Du sommet du coteau, la voix de M. François Roquevillard descendit vers les vendangeuses qui, le long des vignes en pente, allégeaient les ceps de leurs grappes noires.

—Le soir tombe. Allons! un dernier coup de collier.

C'était une voix bienveillante, mais de commandement. Elle communiqua de l'agilité à tous les doigts, et courba les épaules des ouvrières qui flânaient. Avec bonne humeur, le maître ajouta:

—Le matin, elles sont plus légères que des alouettes, et l'après- midi, elles bavardent comme des pies.

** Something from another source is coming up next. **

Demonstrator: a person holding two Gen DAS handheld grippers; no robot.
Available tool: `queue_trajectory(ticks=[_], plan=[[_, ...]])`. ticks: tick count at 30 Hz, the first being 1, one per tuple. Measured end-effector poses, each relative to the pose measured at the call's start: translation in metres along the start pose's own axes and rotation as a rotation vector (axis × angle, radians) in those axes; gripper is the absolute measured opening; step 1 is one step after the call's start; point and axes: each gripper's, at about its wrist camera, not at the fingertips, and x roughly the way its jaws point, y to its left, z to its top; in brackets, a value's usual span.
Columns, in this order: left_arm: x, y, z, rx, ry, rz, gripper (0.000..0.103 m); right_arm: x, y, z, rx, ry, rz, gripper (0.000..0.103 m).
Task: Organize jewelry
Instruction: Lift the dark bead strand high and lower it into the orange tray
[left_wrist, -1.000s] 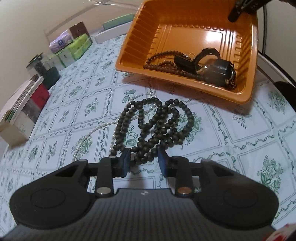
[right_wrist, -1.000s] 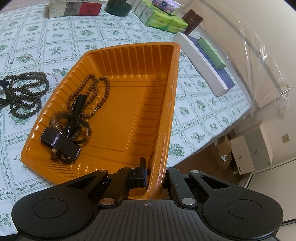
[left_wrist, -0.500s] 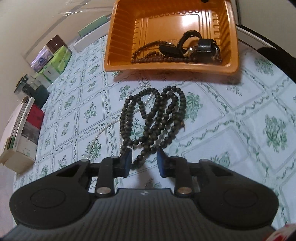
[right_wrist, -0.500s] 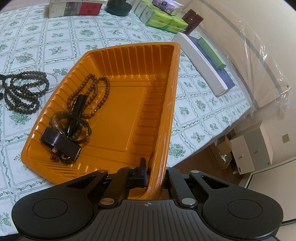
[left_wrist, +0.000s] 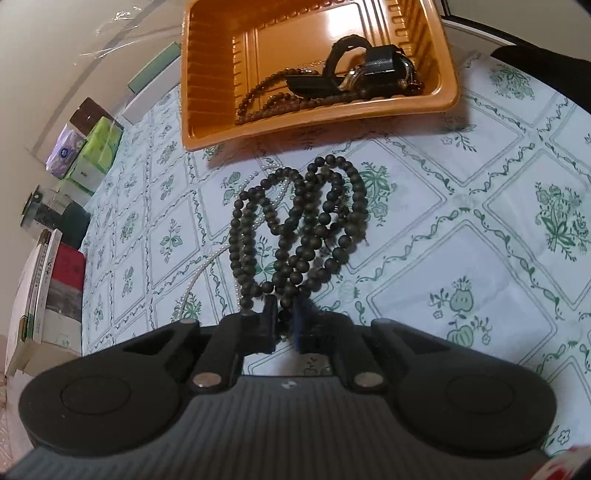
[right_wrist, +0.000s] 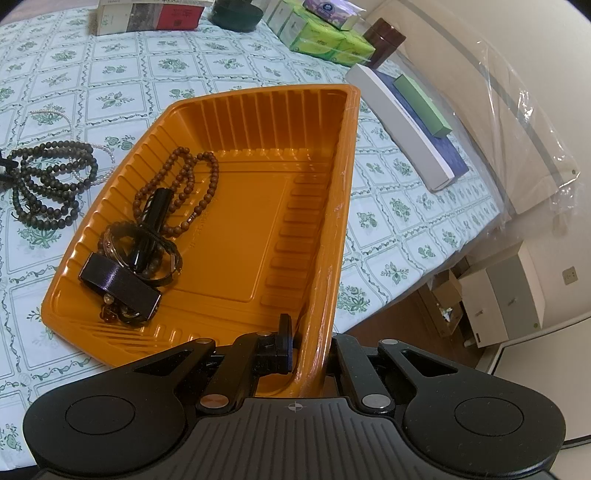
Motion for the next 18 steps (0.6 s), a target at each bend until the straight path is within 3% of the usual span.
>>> queue_trajectory(ticks=[5,11,18], plan=[[-0.016,-0.004,0.001,0.044,-0.052,0.068,0.006,-0.001,0.001,0.0,-0.001,-0.002,0.0,0.004],[-0.057,0.016,0.015,0.055,-0.156,0.188,0.006,-0.001,0.0,0.0,0.0,-0.002,0.0,0.004],[-0.115,0.066,0.044,-0.042,-0.311,0.253,0.006,-0.001,-0.001,0.0,0.001,-0.003,0.0,0.004]])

Cette réflexion provoqua des rires unanimes:

—Oui, monsieur l'avocat.

On n'appelait jamais autrement le maître de la Vigie. La Vigie est un beau domaine, bois, champs et vignes, d'un seul tenant, situé à l'extrémité de la commune de Cognin, à trois ou quatre kilomètres de Chambéry. On y accède en suivant un chemin rural et en traversant un vieux pont jeté sur l'Hyère aux eaux basses. Il domine la route de Lyon qui, jadis, reliait la Savoie à la France à travers les roches taillées des Échelles. Son nom lui vient d'une tour qui couronnait le mamelon et dont il ne reste plus aucun vestige. Il appartient depuis plusieurs siècles à la famille Roquevillard qui l'a agrandi peu à peu, ainsi qu'en témoignent la maison de campagne et les communs bâtis de pièces et de morceaux, ensemble d'une harmonie contestable, mais expressif comme un visage de vieillard, où toute une vie se résume. Ici, c'est le passé d'une forte race fidèle à la terre natale. Les Roquevillard sont, de père en fils, gens de loi. Ils ont donné des bâtonniers au barreau, des juges, des présidents à l'ancien Sénat provincial, et à la nouvelle Cour d'appel un conseiller qui, pour mourir chez lui, refusa tout avancement. Néanmoins, le pays persiste à les traiter indifféremment d'avocats, et sans doute il donne à ce titre un sens de protection. Près de quarante ans d'exercice, une connaissance précise du droit, une parole ardente et vigoureuse méritaient plus spécialement cette popularité au propriétaire actuel.